#### Provided material

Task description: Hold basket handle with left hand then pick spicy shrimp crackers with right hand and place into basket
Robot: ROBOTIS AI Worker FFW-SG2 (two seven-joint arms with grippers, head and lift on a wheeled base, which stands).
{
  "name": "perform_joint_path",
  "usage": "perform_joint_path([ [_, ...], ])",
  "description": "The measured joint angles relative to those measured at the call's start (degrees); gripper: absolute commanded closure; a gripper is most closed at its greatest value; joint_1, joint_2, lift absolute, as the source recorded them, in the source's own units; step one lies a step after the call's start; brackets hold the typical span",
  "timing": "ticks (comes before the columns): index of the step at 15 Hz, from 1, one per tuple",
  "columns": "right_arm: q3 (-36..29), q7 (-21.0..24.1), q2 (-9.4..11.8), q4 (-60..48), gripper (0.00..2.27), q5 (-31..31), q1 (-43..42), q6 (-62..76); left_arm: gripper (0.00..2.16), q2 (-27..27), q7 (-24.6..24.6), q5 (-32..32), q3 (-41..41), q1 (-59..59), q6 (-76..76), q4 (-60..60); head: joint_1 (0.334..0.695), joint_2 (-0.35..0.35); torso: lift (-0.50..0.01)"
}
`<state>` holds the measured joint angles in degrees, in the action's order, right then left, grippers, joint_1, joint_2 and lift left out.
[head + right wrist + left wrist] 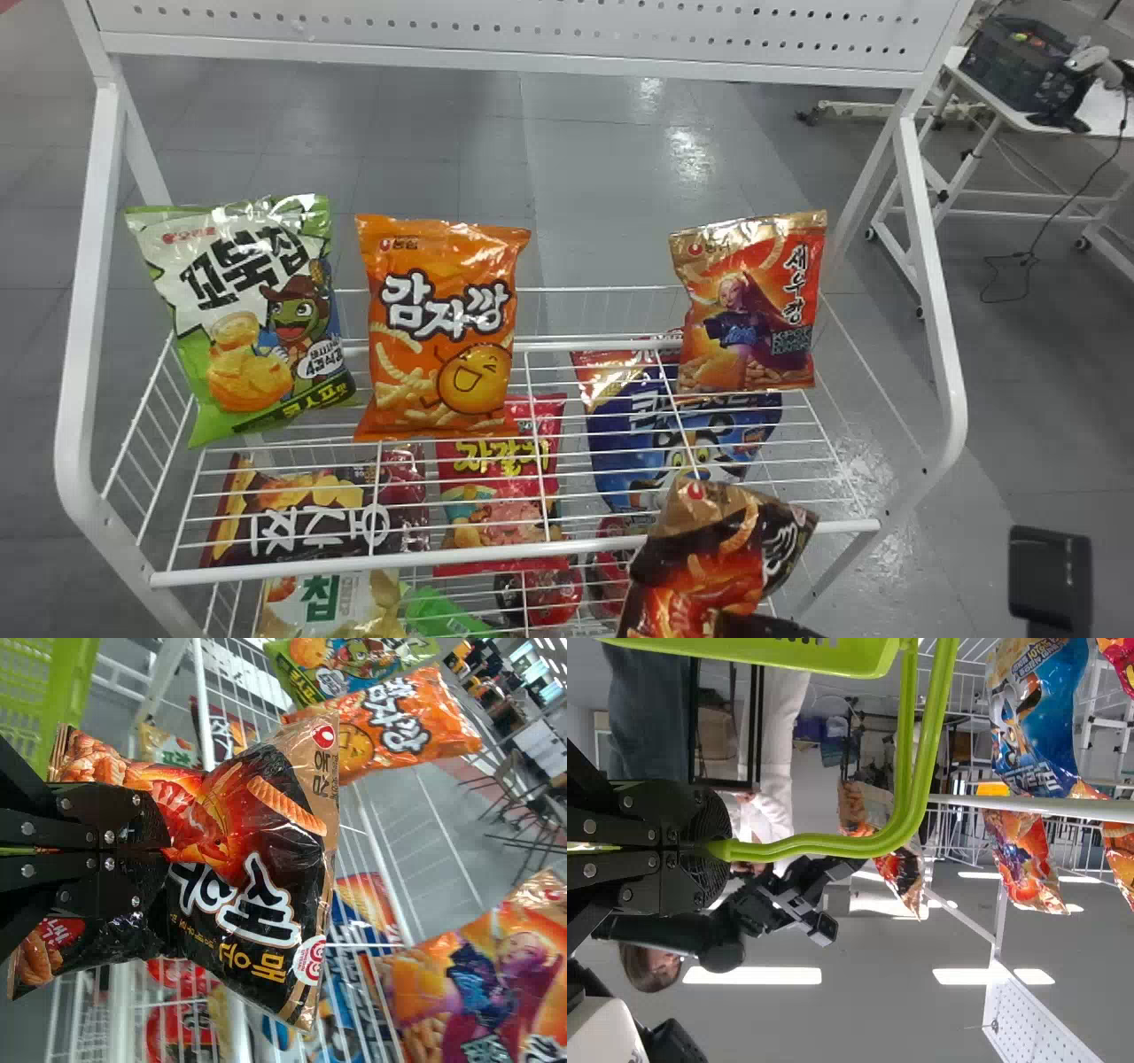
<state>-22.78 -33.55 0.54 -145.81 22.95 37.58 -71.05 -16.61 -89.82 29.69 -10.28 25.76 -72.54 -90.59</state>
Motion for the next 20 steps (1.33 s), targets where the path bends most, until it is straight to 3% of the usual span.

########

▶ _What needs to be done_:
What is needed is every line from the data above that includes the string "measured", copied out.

▶ _Answer to this problem_:
  "description": "The measured joint angles relative to those measured at the call's start (degrees); gripper: absolute commanded closure; a gripper is most closed at its greatest value; joint_1, joint_2, lift absolute, as the source recorded them, in the source's own units; step one lies a step after the call's start; brackets hold the typical span",
`<state>` holds the measured joint angles in degrees, in the action's order, right then left, grippers, joint_1, joint_2 and lift left out.

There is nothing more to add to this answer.